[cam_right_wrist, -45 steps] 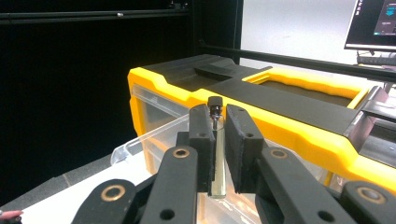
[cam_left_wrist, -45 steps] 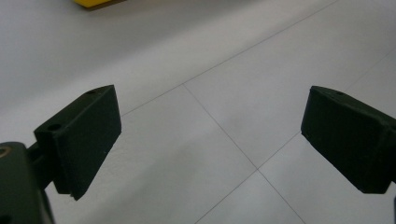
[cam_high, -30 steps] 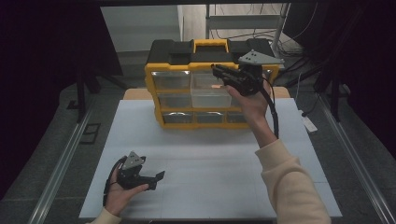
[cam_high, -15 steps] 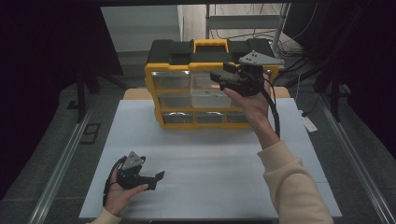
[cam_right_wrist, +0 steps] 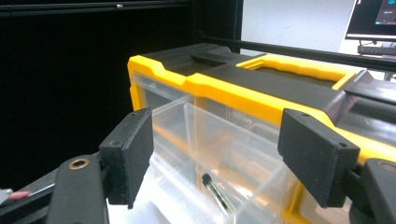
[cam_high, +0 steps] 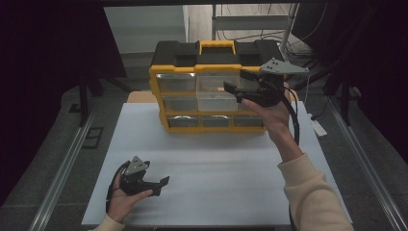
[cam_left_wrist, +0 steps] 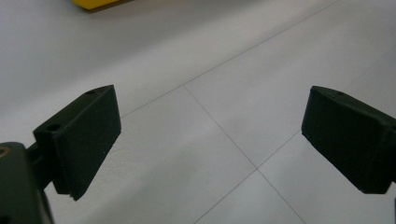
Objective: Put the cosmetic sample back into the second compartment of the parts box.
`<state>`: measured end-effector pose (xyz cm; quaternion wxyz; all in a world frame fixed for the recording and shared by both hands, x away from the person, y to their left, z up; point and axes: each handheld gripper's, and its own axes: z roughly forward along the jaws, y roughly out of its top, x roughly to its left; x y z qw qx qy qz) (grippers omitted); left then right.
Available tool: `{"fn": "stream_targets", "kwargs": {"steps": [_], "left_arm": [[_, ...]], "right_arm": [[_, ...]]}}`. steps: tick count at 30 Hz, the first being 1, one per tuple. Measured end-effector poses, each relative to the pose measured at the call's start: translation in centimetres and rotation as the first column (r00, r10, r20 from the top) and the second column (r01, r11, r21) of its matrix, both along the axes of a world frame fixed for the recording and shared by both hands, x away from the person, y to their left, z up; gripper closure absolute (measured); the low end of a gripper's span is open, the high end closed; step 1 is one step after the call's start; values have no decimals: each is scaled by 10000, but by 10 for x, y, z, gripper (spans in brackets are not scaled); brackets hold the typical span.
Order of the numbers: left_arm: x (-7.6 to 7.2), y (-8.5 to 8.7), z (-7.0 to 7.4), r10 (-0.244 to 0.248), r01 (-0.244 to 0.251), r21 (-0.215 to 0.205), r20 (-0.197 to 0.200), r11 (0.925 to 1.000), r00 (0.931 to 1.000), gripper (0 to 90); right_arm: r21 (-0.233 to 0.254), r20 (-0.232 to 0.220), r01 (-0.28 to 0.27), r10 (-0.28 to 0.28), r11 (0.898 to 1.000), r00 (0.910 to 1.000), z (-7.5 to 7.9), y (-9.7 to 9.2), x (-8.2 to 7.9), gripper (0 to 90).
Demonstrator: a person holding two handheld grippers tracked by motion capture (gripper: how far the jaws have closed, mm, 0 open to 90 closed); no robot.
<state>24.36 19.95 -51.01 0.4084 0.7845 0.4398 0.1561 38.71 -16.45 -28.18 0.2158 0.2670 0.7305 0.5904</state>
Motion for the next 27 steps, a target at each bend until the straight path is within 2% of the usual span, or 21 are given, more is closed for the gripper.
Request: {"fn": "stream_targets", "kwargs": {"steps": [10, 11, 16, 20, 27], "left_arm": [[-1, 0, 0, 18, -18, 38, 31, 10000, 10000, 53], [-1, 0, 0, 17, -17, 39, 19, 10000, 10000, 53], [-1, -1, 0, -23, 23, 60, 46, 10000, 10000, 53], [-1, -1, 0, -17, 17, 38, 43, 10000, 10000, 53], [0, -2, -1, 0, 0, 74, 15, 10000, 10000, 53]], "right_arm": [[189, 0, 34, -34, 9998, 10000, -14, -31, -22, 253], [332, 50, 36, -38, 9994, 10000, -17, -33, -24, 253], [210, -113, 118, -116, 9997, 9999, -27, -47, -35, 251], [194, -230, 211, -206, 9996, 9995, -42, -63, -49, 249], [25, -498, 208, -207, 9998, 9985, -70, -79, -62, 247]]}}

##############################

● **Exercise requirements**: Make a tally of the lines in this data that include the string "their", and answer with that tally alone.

● **Answer for this exercise**: 2